Stored data:
※ ※ ※

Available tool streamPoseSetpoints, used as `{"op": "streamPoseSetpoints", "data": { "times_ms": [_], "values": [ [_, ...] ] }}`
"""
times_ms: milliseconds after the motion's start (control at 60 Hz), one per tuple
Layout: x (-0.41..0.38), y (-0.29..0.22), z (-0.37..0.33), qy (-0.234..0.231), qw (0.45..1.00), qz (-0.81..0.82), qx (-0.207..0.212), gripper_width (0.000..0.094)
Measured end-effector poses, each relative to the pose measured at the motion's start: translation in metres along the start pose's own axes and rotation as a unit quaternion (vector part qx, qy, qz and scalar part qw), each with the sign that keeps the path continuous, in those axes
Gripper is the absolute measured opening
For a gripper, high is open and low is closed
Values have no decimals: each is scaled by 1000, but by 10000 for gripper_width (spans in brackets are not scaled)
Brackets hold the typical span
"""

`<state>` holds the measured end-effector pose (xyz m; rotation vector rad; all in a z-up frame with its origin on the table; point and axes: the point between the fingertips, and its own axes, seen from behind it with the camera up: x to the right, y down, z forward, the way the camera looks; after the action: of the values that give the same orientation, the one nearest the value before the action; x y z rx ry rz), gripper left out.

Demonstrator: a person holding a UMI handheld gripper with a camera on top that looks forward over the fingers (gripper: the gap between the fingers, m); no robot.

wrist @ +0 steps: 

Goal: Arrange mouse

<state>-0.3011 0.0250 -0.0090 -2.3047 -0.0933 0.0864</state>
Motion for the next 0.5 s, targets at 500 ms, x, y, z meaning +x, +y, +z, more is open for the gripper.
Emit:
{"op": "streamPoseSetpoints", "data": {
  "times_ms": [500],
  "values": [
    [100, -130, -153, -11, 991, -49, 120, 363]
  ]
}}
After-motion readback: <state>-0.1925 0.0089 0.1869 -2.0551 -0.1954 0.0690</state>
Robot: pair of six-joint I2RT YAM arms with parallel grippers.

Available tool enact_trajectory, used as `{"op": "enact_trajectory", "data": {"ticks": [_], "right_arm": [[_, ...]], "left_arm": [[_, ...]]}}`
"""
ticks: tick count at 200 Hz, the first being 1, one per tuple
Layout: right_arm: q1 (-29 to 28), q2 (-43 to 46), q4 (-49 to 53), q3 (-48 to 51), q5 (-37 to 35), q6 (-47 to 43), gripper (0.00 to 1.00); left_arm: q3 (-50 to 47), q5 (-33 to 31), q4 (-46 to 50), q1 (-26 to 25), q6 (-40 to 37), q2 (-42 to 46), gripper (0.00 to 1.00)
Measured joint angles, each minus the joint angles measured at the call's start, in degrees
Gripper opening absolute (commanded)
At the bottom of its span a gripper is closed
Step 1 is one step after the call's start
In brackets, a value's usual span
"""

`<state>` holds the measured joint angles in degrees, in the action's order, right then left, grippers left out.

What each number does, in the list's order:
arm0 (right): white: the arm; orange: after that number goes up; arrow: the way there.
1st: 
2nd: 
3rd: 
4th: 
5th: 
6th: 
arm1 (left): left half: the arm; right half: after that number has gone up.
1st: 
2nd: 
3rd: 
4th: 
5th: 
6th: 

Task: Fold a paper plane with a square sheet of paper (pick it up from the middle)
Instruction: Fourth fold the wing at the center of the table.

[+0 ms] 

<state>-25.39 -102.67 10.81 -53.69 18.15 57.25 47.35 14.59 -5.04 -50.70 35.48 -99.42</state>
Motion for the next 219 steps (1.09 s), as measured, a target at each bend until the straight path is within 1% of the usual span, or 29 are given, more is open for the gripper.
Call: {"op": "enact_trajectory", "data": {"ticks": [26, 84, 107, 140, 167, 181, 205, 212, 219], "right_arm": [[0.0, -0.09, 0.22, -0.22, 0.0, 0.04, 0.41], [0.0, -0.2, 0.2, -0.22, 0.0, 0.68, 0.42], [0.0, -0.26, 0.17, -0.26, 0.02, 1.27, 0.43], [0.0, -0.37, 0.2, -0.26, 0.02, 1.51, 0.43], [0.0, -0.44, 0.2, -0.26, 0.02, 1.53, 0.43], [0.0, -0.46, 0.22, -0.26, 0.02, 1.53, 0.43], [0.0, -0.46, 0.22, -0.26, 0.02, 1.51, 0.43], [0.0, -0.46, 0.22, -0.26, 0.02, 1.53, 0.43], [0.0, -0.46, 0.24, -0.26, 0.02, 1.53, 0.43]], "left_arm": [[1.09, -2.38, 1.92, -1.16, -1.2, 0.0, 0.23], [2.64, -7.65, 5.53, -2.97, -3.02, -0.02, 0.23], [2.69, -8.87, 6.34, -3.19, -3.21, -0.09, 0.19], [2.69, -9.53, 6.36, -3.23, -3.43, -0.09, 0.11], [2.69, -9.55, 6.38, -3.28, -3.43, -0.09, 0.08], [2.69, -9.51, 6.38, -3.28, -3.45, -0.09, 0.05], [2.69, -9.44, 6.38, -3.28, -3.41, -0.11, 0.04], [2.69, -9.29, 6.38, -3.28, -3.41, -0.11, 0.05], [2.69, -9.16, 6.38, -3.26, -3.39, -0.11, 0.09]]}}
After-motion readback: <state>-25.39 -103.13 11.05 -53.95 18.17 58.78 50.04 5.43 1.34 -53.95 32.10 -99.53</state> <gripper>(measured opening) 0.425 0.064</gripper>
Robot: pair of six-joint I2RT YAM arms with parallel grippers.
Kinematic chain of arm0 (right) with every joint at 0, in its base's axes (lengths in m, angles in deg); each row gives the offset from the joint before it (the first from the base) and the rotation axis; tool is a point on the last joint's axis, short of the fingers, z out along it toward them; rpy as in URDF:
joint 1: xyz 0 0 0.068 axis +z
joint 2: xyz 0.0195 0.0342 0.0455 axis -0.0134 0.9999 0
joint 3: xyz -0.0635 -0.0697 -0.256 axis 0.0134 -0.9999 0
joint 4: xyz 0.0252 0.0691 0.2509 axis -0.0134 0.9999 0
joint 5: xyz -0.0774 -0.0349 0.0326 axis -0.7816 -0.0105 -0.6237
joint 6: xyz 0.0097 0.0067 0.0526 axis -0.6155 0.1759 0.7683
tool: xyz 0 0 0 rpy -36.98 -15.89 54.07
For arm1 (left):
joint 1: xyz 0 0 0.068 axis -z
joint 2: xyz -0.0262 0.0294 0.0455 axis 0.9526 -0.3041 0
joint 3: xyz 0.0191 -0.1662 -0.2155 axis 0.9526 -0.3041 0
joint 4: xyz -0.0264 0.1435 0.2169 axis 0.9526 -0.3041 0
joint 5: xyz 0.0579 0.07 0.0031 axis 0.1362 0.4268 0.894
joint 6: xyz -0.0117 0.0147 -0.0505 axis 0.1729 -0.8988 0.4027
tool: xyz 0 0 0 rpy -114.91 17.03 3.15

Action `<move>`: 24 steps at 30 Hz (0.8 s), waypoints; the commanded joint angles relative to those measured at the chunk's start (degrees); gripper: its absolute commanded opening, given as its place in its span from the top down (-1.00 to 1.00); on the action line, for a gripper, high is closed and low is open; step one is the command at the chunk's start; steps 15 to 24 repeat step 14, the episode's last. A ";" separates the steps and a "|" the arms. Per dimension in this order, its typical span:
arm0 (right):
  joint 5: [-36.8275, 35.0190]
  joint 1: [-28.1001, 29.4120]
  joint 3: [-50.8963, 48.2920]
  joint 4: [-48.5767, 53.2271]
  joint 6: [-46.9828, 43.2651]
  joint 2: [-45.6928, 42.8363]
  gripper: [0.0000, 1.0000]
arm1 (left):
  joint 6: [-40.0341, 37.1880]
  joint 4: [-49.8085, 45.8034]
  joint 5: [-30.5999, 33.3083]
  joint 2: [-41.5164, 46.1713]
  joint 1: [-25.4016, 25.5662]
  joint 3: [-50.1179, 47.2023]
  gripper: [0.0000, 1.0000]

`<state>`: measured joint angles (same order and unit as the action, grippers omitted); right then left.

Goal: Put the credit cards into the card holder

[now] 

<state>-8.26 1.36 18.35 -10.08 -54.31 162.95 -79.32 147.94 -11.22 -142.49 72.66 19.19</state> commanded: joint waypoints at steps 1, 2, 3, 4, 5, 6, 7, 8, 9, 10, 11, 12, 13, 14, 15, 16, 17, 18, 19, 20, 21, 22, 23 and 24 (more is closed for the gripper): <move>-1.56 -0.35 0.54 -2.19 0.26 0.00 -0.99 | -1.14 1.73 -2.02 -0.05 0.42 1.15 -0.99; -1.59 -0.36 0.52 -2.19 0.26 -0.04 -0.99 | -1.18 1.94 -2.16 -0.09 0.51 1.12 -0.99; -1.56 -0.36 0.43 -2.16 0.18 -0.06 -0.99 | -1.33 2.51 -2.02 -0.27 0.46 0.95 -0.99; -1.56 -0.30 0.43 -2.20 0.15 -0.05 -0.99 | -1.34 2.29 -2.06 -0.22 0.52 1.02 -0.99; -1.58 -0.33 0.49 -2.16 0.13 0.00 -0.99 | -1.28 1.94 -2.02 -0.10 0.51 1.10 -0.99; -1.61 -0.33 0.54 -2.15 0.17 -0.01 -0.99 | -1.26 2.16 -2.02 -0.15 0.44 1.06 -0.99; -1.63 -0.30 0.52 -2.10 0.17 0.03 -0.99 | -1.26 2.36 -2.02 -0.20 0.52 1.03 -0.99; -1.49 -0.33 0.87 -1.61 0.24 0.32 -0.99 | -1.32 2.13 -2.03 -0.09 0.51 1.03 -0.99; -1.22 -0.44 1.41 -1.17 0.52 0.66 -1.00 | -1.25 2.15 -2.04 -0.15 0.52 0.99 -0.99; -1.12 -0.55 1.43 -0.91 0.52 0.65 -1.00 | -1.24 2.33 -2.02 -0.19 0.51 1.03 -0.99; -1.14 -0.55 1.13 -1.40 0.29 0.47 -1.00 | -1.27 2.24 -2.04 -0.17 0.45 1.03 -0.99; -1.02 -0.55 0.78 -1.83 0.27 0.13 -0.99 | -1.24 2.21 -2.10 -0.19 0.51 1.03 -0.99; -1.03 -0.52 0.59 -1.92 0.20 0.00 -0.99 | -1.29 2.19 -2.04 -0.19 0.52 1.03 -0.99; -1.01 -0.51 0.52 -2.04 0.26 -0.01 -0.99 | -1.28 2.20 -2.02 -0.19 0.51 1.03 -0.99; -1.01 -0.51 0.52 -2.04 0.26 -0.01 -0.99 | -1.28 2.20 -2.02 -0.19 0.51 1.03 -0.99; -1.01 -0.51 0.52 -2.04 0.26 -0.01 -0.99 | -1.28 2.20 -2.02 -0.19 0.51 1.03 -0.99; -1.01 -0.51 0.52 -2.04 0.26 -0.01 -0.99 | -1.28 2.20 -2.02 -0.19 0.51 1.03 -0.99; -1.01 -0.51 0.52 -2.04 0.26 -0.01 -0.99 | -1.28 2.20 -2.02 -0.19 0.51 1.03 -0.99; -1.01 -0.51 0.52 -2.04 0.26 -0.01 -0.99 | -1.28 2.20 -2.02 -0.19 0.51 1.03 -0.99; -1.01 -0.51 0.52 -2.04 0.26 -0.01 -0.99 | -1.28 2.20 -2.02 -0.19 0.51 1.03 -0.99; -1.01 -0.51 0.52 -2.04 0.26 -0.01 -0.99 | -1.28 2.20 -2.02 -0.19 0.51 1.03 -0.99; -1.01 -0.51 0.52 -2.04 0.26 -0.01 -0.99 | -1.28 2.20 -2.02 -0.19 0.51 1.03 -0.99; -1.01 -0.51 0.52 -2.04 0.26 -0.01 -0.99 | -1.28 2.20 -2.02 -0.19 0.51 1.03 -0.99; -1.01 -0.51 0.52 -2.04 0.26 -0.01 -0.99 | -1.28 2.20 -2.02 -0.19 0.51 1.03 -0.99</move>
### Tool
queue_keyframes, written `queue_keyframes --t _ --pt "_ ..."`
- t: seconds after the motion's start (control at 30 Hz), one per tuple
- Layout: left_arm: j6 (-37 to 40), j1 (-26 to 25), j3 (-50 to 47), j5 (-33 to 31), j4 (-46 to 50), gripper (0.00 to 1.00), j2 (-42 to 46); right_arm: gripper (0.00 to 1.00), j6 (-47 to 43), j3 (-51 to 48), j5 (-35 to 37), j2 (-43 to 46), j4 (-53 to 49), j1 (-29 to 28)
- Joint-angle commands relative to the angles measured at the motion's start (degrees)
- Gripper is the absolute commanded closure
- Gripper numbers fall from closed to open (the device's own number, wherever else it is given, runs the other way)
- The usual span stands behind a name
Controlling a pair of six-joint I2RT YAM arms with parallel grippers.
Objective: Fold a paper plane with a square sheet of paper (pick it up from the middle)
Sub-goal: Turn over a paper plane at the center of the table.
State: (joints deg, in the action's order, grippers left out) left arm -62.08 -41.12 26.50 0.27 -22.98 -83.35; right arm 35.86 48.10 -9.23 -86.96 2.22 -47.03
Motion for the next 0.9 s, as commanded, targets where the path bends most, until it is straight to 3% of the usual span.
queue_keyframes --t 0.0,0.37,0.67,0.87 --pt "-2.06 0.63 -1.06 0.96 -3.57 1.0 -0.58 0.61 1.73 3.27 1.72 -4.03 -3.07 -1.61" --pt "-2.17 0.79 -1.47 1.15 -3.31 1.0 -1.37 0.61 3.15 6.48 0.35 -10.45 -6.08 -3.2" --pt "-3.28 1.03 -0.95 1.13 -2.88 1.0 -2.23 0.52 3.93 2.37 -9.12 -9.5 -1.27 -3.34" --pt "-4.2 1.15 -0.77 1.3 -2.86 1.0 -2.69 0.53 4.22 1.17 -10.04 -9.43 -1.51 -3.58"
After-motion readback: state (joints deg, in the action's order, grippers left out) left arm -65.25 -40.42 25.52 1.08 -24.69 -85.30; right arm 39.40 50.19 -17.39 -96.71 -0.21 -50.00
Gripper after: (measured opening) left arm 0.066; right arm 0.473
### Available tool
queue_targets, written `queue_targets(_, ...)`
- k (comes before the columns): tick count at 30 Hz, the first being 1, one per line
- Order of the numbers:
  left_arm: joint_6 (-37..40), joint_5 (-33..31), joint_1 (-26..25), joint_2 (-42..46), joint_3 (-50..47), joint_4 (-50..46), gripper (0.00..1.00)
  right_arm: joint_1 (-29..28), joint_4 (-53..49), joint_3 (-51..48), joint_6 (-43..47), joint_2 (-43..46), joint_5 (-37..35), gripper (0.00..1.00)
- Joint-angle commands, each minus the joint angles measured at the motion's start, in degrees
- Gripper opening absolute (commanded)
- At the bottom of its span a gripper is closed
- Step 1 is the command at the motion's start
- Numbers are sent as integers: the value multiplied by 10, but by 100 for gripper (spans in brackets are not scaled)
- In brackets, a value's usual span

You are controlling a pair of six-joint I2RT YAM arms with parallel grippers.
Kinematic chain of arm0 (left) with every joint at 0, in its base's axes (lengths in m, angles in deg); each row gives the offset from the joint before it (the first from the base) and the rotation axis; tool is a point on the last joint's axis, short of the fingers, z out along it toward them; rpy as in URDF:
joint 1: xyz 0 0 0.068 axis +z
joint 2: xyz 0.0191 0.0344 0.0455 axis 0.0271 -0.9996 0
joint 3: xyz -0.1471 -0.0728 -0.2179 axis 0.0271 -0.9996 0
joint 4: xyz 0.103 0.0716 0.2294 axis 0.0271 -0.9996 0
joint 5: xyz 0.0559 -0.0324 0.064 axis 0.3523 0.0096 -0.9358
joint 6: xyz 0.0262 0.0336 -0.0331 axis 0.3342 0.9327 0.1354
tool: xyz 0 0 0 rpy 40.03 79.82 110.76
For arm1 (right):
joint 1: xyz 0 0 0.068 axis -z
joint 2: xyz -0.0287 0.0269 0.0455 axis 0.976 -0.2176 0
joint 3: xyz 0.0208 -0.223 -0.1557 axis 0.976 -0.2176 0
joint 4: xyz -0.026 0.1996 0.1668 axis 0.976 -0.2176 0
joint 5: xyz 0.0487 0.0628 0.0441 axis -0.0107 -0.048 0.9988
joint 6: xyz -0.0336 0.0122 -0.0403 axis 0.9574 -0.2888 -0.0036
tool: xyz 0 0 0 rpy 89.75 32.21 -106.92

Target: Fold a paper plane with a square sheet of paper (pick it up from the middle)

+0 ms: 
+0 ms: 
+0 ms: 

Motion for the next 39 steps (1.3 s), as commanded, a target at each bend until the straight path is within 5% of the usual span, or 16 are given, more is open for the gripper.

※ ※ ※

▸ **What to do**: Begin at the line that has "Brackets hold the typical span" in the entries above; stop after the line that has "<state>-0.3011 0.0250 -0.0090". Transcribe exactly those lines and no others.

▸ **Task solution**:
Brackets hold the typical span
"""

`<state>` holds the measured end-effector pose (xyz m; rotation vector rad; all in a z-up frame with its origin on the table; point and axes: the point between the fingertips, and its own axes, seen from behind it with the camera up: x to the right, y down, z forward, the way the camera looks; after the action: of the values that give the same orientation, the one nearest the value before the action; x y z rx ry rz), gripper left out.

Demonstrator: a person holding a UMI handheld gripper with a camera on top that looks forward over the fingers (gripper: the gap between the fingers, m); no robot.

wrist @ +0 steps: 

Goal: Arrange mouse

<state>-0.3011 0.0250 -0.0090 -2.3047 -0.0933 0.0864</state>

The full output has been given.